Higgs Boson May Be Indicated in New Data
After 40 years, more evidence is being reported Wednesday that the end of the biggest manhunt in the history of physics might finally be in sight.
Physicists from the Fermi National Accelerator Laboratory in Batavia, Ill., say they have found a bump in their data that might be the long-sought Higgs boson, a hypothesized particle that is responsible for endowing other elementary particles with mass.
The signal, in data collected over the last several years at Fermilab’s Tevatron accelerator, agrees roughly with results announced last December from two independent experimental groups working at the Large Hadron Collider at CERN, the European Organization for Nuclear Research, outside Geneva.
‘Based on the current Tevatron data and results compiled through December 2011 by other experiments, this is the strongest hint of the existence of a Higgs boson,’ said the report, which will be presented on Wednesday by Wade Fisher of Michigan State University to a physics conference in La Thuile, Italy.

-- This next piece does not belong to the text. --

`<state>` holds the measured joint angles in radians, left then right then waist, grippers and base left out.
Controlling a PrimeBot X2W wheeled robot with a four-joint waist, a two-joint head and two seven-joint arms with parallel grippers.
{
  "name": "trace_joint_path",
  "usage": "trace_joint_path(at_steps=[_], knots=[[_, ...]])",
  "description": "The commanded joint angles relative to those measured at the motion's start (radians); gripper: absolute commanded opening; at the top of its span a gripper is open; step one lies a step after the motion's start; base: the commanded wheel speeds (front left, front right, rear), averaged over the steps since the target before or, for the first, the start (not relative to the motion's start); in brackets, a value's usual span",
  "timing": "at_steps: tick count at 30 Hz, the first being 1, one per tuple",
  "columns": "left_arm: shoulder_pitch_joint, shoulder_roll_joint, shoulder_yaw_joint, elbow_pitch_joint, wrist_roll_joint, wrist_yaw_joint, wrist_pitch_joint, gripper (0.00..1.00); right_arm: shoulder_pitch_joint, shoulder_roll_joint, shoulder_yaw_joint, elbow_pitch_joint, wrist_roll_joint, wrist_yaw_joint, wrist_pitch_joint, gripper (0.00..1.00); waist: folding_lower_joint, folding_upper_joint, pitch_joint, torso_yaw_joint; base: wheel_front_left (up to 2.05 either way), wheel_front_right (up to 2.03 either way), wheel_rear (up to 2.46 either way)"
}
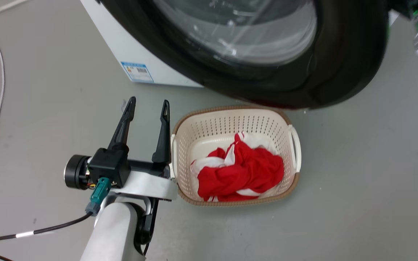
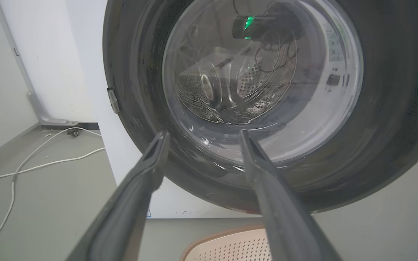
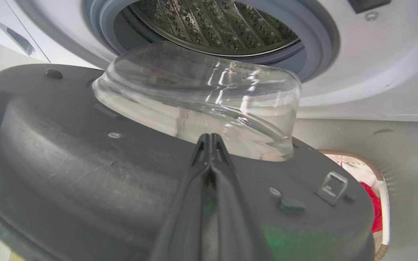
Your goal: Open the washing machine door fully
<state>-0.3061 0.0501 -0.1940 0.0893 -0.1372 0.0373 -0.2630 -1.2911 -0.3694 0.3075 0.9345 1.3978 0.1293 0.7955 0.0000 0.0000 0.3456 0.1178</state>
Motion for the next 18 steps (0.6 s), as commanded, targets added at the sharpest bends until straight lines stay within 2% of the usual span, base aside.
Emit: trace_joint_path(at_steps=[1, 18], knots=[[0.021, 0.000, 0.003, 0.008, 0.004, -0.009, -0.003, 1.00, 0.045, 0.017, 0.002, -0.017, 0.013, 0.002, 0.013, 0.00, 0.0000, 0.0000, -0.077, -0.015, 0.00, 0.00, 0.00], [0.104, 0.000, 0.032, 0.042, 0.018, -0.039, -0.003, 1.00, 0.267, 0.104, 0.017, -0.211, 0.074, 0.002, 0.078, 0.00, 0.0000, 0.0000, -0.207, -0.045, 0.00, 0.00, 0.00]])
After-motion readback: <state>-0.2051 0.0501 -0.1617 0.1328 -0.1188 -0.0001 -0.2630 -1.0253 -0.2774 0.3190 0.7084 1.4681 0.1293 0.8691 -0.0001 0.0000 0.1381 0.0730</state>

None of these results, either singly or collectively, are strong enough for scientists to claim victory. But the recent run of reports has encouraged them to think that the elusive particle, which is the key to mass and diversity in the universe, is within sight, perhaps as soon as this summer.
The main ring of the Tevatron accelerator at the Fermi National Accelerator Laboratory. Physicists say that they have data that could indicate the Higgs boson.